U.S. Virgin Islands residents ought to switch to solar power because of skyrocketing oil prices, an official said Thursday. The average electricity bill shot up 3.7 percent this month because of the rising cost of oil, which the U.S. Virgin Islands Water and Power Authority burns to generate power.
CHARLOTTE AMALIE, U.S. Virgin Islands U.S. Virgin Islands residents ought to switch to solar power because of skyrocketing oil prices, an official said Thursday.
The average electricity bill shot up 3.7 percent this month because of the rising cost of oil, which the U.S. Virgin Islands Water and Power Authority burns to generate power. Fuel comes from the Hovensa oil refinery in St. Croix, the second-largest oil refinery in the Western Hemisphere.
Home owners and businesses could save millions by drawing on the U.S. Caribbean territory's sunny skies to make their own electricity, said Alberto Bruno-Vega, who heads the power authority. Consumers could buy and install solar panels with help from government loans and grants and sell excess energy to the government, he said.
"It may sound crazy to tell customers to shop somewhere else, but we need to switch away from fuel oil," Bruno-Vega said.
The call for a switch came after a government audit in December detailed widespread abuses within the state-owned utility company, resulting in millions of lost dollars passed on to consumers in the form of higher bills.
Employees allegedly allowed unlicensed electricians to bypass water and electricity meters to benefit certain customers. They also stole government property and failed to report meter tampering to police, the audit revealed.

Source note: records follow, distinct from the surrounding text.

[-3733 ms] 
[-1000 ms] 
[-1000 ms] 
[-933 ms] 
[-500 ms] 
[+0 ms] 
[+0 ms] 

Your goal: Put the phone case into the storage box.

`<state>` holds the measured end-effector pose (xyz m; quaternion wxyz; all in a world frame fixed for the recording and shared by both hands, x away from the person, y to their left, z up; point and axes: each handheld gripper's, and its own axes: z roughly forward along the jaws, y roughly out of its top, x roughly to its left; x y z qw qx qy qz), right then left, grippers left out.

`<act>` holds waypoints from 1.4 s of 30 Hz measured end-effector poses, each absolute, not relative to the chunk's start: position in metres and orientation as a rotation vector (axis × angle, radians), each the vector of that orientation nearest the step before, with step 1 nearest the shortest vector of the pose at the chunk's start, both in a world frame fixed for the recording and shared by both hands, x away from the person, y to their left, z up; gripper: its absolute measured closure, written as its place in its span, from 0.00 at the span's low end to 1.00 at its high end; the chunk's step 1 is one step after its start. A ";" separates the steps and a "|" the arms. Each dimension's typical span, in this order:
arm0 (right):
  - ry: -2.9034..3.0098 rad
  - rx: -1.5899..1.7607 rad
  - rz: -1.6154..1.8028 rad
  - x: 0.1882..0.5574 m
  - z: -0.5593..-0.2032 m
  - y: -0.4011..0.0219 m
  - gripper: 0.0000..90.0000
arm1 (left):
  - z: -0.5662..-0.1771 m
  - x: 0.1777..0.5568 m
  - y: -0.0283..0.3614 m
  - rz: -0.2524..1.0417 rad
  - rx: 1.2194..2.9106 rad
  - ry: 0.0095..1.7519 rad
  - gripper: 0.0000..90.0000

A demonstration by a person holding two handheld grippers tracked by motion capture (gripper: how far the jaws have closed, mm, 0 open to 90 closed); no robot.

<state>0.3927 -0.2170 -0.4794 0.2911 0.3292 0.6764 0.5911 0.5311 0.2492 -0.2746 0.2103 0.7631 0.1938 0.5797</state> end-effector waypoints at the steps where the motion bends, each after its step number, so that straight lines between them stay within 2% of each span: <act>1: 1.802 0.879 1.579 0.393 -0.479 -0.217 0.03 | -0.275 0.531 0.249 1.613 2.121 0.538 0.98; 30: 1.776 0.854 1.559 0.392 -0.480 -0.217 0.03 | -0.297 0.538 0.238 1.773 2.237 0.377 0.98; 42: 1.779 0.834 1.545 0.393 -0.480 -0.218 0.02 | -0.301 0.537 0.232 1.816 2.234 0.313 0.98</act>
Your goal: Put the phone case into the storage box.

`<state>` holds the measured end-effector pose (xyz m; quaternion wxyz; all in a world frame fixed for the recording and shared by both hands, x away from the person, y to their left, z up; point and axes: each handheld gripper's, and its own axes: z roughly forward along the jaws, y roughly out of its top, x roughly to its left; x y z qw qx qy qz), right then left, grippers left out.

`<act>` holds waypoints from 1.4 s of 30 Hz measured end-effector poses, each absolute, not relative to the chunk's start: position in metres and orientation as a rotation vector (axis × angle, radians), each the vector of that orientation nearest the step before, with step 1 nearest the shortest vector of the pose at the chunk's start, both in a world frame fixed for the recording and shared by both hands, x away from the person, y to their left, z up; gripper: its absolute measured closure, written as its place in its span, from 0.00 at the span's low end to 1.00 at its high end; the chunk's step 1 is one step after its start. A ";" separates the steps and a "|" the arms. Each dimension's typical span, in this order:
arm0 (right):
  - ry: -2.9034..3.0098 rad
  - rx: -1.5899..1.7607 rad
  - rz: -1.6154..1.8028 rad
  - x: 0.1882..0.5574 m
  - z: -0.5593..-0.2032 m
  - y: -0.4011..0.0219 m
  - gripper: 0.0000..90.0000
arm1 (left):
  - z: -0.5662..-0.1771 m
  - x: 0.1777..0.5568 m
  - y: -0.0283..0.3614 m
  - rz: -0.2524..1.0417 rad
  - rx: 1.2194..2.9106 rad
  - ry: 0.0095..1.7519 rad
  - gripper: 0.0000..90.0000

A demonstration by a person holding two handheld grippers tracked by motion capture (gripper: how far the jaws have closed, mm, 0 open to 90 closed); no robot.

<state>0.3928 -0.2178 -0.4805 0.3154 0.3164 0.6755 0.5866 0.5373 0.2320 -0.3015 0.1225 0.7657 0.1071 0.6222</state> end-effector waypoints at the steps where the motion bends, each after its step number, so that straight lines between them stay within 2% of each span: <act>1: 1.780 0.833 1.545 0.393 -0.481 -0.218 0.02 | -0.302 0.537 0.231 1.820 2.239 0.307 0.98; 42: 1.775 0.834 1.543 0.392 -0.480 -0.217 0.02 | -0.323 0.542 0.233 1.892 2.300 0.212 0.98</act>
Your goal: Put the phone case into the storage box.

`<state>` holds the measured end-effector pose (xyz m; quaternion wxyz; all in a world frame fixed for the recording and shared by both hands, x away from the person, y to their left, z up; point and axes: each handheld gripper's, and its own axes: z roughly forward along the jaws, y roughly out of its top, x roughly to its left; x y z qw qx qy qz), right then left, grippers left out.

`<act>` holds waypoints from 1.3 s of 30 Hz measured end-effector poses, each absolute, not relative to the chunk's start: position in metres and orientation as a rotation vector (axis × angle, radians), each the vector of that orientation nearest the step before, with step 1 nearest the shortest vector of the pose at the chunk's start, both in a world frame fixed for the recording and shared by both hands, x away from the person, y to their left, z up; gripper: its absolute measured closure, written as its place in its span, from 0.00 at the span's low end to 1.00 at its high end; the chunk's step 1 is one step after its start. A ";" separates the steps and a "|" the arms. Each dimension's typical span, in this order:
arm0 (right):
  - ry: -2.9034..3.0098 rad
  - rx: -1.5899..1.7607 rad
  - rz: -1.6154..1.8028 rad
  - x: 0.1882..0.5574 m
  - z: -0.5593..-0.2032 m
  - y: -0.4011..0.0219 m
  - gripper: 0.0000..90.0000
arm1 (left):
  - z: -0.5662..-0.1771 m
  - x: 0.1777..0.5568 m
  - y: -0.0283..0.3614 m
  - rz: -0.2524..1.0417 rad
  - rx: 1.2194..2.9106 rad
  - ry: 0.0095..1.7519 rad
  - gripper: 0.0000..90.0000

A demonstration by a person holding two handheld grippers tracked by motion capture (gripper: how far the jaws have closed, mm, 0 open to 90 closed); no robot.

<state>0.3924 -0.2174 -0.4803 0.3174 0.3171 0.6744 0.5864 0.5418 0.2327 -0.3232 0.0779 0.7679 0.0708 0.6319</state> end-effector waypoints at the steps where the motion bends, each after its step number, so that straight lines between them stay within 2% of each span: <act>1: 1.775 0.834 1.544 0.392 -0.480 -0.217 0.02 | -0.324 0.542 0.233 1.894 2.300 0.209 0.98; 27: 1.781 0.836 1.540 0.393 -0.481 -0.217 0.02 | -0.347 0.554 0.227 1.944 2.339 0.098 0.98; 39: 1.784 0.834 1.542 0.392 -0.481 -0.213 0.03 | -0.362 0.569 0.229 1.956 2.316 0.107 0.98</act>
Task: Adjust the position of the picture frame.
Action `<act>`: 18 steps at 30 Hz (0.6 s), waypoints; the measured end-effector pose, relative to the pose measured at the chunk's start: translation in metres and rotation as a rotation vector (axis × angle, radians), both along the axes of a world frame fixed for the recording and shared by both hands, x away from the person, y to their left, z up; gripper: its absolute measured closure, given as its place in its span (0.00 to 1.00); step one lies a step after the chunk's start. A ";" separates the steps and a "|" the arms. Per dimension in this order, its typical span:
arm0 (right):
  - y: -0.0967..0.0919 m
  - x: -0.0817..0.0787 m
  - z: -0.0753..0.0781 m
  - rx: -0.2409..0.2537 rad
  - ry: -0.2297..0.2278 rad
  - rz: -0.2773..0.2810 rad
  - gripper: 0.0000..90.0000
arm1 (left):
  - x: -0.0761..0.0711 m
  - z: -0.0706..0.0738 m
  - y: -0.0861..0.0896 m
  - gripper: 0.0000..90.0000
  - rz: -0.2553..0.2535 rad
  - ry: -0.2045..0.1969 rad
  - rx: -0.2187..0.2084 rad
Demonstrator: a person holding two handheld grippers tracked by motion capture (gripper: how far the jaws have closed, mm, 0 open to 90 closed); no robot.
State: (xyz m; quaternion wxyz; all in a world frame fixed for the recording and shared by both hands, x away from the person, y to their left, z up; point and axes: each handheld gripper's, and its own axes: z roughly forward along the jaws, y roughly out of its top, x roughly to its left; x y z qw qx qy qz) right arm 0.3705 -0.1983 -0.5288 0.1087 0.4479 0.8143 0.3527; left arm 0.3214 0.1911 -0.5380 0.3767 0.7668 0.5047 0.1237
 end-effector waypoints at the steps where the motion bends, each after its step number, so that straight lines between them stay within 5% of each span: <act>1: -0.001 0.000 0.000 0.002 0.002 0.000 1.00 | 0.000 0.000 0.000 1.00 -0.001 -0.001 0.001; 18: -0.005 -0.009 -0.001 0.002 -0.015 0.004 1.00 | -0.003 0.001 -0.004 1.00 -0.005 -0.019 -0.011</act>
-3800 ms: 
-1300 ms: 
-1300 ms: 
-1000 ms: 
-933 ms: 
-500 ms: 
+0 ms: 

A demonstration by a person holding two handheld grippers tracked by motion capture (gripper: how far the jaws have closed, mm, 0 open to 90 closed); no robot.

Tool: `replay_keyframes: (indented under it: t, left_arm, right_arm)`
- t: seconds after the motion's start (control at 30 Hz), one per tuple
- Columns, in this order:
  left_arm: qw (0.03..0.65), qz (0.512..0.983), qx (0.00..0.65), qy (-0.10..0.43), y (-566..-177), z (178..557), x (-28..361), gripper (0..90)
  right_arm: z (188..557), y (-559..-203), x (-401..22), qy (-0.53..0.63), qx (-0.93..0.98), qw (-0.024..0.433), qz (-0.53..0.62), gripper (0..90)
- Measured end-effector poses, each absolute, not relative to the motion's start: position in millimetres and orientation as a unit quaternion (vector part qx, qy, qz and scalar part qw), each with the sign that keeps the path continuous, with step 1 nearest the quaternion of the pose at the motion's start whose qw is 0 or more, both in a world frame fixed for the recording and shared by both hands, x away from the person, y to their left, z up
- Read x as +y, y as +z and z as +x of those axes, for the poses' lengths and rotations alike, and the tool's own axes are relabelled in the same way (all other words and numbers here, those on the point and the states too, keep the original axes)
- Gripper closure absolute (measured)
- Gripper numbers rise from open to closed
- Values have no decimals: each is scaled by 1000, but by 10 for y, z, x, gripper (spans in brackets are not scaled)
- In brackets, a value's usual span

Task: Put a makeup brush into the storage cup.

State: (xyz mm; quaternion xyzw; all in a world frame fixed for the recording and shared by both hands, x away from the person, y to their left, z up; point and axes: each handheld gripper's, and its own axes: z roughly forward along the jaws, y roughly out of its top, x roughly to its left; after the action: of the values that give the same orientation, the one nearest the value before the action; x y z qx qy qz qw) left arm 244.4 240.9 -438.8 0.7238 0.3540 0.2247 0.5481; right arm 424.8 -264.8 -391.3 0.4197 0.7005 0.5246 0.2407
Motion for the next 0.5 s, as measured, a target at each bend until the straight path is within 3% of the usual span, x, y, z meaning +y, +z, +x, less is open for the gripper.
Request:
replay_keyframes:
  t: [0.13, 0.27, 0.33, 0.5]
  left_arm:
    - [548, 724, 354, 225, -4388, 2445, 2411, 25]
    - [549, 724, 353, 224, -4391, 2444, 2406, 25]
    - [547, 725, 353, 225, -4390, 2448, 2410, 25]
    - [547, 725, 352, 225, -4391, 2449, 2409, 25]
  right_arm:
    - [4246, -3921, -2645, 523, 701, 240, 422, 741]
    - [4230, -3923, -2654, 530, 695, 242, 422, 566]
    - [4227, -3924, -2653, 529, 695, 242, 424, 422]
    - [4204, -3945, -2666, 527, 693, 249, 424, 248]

University of the Virgin Islands officials said installing solar water heaters and energy efficient equipment on the university's two campuses has saved millions in electricity and water costs.
"We've virtually eliminated conventional water heating on the campus," said Patrick O'Donnell, the school's capital projects director.
The school is seeking US$3 million to build a 200-foot (61-meter) tall wind-driven generator that could produce more than 2 million kilowatt hours, spokeswoman Patrice Johnson said.
In March, the utility company warned it would not supply power or water for new schools or health clinics unless the government starts paying its $16 million debt to the company.
Two public hospitals and the Department of Education are among the indebted government institutions.